Task requirements> All lines holding the word "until" in the listing below need to be copied.

───

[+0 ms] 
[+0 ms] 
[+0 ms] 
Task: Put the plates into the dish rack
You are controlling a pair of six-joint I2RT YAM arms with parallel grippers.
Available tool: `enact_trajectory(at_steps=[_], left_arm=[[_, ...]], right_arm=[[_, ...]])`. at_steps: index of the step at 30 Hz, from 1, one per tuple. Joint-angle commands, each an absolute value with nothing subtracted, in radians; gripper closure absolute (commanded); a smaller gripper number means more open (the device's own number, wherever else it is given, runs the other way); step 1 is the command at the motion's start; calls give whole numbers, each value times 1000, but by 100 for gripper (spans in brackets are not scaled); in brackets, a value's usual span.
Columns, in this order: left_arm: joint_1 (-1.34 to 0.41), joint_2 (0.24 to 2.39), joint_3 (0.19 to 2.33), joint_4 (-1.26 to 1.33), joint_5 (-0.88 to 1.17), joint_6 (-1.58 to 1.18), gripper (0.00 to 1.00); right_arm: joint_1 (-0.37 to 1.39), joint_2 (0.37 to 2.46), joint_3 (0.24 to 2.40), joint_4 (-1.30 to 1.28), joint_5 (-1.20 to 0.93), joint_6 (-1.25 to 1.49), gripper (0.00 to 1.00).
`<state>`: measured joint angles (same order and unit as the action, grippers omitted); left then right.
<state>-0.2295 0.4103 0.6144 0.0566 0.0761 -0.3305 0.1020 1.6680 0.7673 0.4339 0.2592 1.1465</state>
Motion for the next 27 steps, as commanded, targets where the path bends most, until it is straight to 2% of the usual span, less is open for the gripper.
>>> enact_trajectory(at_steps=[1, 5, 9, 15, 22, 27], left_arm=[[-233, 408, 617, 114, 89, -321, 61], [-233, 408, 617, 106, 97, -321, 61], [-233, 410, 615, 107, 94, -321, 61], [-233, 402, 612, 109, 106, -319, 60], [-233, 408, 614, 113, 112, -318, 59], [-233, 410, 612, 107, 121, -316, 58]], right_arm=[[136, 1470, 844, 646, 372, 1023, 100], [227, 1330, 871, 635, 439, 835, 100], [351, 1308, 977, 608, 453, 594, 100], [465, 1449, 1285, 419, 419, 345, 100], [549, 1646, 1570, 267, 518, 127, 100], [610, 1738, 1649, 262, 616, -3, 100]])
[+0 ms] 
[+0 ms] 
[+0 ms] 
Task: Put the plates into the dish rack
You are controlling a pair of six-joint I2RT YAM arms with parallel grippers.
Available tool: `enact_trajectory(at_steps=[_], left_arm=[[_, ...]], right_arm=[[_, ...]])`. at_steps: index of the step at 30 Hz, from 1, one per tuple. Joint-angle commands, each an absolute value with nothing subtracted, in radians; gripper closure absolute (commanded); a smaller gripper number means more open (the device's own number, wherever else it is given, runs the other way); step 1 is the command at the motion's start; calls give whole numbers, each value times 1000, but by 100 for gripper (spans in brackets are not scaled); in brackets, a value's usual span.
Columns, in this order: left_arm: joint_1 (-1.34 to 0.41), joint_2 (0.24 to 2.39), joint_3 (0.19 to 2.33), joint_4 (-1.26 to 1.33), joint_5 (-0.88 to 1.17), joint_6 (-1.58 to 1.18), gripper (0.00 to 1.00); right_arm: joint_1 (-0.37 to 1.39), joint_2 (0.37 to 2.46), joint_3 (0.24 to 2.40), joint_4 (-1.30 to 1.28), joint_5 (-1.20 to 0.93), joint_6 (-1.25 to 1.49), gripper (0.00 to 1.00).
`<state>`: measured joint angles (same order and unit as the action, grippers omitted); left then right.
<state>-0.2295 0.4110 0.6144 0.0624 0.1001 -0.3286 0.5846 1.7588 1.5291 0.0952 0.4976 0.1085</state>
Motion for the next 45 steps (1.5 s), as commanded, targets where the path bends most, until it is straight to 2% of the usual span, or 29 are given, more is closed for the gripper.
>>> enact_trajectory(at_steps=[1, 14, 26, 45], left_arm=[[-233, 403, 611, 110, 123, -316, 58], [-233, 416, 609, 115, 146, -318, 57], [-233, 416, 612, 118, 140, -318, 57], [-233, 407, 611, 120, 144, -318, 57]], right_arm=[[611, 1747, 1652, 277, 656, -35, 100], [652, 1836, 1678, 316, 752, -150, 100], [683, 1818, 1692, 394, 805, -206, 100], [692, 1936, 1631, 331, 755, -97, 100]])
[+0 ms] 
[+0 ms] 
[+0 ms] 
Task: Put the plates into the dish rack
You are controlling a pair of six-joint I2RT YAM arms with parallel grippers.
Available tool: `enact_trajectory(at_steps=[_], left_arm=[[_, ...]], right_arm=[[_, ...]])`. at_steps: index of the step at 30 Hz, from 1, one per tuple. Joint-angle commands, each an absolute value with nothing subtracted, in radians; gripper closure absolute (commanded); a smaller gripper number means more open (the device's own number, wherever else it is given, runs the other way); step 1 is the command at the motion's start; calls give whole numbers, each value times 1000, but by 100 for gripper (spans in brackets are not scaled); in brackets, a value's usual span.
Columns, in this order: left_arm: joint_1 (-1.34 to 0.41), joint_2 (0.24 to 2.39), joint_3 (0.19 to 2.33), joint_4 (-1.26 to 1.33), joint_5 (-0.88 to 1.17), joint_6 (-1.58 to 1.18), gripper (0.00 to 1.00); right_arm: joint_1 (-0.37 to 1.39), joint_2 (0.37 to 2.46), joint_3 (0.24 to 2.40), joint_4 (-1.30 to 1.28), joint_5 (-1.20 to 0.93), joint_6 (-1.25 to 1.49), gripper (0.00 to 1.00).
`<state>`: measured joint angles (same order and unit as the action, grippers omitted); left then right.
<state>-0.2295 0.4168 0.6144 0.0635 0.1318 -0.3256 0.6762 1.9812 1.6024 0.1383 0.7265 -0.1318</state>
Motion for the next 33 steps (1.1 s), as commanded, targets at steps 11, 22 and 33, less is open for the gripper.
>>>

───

Reply to the exercise>
Motion for the next 27 steps, as commanded, targets where the path bends most, until it is straight to 2% of the usual span, less is open for the gripper.
Motion for the next 45 steps (1.5 s), as commanded, targets where the path bends most, until it is straight to 2% of the usual span, or 29 are given, more is closed for the gripper.

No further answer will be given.